| Task prompt |
In the records below, find the line with "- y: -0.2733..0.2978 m" and the line with "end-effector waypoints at". Print both exactly, along with every line between them, and no other line.

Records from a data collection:
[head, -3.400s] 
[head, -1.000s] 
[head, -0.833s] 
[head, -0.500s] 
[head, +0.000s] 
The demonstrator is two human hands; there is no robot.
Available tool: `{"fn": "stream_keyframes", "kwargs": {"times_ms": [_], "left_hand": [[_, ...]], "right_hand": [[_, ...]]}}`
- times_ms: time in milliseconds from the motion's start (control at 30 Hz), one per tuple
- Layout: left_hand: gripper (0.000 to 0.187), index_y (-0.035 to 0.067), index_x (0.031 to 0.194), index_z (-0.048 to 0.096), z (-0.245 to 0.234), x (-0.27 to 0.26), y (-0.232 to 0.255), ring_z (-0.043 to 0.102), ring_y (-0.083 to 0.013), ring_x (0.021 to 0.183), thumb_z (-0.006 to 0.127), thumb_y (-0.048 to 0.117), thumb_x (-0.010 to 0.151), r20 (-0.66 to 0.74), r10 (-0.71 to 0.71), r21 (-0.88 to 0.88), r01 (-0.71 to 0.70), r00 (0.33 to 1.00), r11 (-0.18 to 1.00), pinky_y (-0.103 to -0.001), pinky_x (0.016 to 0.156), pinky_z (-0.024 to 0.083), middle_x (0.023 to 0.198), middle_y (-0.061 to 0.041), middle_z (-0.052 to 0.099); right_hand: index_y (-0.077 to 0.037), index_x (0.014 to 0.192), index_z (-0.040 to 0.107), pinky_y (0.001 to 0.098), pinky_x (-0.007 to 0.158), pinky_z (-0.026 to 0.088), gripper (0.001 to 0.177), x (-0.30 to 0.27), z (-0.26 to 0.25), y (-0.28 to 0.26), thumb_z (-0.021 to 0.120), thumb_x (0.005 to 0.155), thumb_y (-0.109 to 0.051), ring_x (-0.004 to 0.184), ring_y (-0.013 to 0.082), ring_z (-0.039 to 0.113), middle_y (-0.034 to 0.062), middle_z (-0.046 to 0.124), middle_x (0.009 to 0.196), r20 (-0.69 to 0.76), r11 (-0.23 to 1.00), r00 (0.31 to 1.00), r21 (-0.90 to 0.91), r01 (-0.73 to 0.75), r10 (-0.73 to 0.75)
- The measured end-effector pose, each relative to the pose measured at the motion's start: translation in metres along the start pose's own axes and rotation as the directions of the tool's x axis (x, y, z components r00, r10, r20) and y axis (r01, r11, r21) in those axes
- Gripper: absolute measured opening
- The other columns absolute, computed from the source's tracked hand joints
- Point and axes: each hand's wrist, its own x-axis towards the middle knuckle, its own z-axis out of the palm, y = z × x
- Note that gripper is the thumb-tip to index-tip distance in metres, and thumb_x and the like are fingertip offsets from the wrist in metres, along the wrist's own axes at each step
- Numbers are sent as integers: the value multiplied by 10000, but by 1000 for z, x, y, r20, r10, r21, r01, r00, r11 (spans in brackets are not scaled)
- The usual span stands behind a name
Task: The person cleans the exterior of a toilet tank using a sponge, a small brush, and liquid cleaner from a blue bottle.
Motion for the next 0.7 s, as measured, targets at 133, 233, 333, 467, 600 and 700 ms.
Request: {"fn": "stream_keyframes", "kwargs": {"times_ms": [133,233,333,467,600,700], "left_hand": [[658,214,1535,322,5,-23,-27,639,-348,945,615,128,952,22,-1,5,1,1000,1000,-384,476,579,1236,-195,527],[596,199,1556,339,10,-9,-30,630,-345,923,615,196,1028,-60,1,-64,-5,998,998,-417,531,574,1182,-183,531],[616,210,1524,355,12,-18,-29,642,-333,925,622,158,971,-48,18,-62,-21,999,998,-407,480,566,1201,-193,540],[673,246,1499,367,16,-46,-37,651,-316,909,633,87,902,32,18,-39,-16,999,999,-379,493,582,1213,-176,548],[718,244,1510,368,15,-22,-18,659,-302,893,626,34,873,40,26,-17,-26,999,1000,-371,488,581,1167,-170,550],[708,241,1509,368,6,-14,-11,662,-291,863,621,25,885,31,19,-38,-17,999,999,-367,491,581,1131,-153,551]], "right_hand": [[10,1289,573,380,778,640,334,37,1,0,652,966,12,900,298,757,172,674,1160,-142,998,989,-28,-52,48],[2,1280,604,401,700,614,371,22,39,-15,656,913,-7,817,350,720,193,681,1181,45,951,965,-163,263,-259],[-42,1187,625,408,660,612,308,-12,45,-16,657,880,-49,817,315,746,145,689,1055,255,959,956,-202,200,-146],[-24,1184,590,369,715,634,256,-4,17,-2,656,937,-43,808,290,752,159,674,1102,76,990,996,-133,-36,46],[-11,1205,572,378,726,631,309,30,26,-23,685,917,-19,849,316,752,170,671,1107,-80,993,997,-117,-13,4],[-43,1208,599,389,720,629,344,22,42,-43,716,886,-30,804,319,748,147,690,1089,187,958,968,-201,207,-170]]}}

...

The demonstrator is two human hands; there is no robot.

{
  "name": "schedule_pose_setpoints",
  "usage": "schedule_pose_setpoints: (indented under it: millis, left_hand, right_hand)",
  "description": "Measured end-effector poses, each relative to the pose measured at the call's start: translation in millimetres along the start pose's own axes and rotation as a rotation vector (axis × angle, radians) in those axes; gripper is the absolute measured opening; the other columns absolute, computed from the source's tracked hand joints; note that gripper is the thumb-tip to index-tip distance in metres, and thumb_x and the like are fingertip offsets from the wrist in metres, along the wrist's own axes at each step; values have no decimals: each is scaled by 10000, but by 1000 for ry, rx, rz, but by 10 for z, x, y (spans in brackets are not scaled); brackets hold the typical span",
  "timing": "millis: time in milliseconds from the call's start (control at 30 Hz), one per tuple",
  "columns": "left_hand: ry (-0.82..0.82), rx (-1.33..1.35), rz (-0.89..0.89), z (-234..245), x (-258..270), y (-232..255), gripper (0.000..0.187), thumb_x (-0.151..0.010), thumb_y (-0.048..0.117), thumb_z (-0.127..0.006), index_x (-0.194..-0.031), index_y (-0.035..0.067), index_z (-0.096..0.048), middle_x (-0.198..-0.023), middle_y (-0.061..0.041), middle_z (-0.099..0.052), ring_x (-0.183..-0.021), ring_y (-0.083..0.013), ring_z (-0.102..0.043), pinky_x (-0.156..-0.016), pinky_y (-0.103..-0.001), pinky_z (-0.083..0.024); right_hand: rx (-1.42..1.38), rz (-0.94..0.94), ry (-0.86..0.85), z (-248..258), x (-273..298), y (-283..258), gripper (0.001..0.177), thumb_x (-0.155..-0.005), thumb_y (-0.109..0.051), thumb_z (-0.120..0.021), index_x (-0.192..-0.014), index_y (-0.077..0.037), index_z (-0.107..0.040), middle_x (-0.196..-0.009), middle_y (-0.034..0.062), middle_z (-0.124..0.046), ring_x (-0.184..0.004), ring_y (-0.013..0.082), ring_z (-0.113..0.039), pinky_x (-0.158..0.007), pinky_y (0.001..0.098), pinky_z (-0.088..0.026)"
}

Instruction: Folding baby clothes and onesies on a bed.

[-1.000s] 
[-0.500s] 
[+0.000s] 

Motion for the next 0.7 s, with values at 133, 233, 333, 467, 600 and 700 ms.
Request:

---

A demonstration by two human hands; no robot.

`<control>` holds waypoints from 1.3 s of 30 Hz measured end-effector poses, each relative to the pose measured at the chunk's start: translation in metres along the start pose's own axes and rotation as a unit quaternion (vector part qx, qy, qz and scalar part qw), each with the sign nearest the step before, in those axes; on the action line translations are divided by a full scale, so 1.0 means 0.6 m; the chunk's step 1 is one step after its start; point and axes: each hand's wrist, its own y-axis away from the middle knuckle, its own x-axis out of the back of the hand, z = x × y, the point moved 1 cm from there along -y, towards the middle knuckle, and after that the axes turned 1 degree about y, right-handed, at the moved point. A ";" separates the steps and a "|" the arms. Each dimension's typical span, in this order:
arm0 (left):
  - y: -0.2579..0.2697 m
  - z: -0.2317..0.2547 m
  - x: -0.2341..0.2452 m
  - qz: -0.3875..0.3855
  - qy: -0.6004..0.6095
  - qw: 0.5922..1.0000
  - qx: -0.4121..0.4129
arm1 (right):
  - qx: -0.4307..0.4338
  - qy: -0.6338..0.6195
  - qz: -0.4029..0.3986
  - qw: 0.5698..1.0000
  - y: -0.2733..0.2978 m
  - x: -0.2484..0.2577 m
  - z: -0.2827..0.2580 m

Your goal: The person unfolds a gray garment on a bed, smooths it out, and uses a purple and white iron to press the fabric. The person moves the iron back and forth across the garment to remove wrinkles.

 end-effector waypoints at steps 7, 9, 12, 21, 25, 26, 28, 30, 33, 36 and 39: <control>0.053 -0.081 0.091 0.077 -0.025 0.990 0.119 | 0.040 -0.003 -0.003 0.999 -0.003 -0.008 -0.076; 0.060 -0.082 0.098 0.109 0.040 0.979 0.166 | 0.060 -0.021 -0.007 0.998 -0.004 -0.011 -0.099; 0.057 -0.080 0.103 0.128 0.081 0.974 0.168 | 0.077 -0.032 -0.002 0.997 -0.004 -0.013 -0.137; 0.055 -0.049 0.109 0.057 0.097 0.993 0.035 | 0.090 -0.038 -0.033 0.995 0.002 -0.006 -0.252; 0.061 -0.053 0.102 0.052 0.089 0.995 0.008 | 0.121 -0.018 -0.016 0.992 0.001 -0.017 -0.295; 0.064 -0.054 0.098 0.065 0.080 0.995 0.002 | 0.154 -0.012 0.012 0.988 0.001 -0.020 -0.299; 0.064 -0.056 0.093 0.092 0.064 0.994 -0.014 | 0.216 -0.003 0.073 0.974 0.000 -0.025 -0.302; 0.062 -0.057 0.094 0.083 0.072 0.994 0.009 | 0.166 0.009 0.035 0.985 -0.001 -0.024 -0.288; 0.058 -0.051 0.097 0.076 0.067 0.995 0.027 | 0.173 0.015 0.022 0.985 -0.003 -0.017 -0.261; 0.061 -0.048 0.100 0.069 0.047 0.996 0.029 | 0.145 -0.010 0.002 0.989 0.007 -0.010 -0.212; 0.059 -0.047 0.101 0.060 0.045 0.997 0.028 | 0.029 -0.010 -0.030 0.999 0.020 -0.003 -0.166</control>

| Answer |
  - y: -0.2733..0.2978 m
  - x: -0.2484..0.2577 m
  - z: -0.2827..0.2580 m

Your goal: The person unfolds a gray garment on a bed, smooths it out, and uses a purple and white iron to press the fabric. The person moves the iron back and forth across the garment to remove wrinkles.

 end-effector waypoints at steps 7, 9, 12, 21, 25, 26, 28, 30, 33, 36 and 39: <control>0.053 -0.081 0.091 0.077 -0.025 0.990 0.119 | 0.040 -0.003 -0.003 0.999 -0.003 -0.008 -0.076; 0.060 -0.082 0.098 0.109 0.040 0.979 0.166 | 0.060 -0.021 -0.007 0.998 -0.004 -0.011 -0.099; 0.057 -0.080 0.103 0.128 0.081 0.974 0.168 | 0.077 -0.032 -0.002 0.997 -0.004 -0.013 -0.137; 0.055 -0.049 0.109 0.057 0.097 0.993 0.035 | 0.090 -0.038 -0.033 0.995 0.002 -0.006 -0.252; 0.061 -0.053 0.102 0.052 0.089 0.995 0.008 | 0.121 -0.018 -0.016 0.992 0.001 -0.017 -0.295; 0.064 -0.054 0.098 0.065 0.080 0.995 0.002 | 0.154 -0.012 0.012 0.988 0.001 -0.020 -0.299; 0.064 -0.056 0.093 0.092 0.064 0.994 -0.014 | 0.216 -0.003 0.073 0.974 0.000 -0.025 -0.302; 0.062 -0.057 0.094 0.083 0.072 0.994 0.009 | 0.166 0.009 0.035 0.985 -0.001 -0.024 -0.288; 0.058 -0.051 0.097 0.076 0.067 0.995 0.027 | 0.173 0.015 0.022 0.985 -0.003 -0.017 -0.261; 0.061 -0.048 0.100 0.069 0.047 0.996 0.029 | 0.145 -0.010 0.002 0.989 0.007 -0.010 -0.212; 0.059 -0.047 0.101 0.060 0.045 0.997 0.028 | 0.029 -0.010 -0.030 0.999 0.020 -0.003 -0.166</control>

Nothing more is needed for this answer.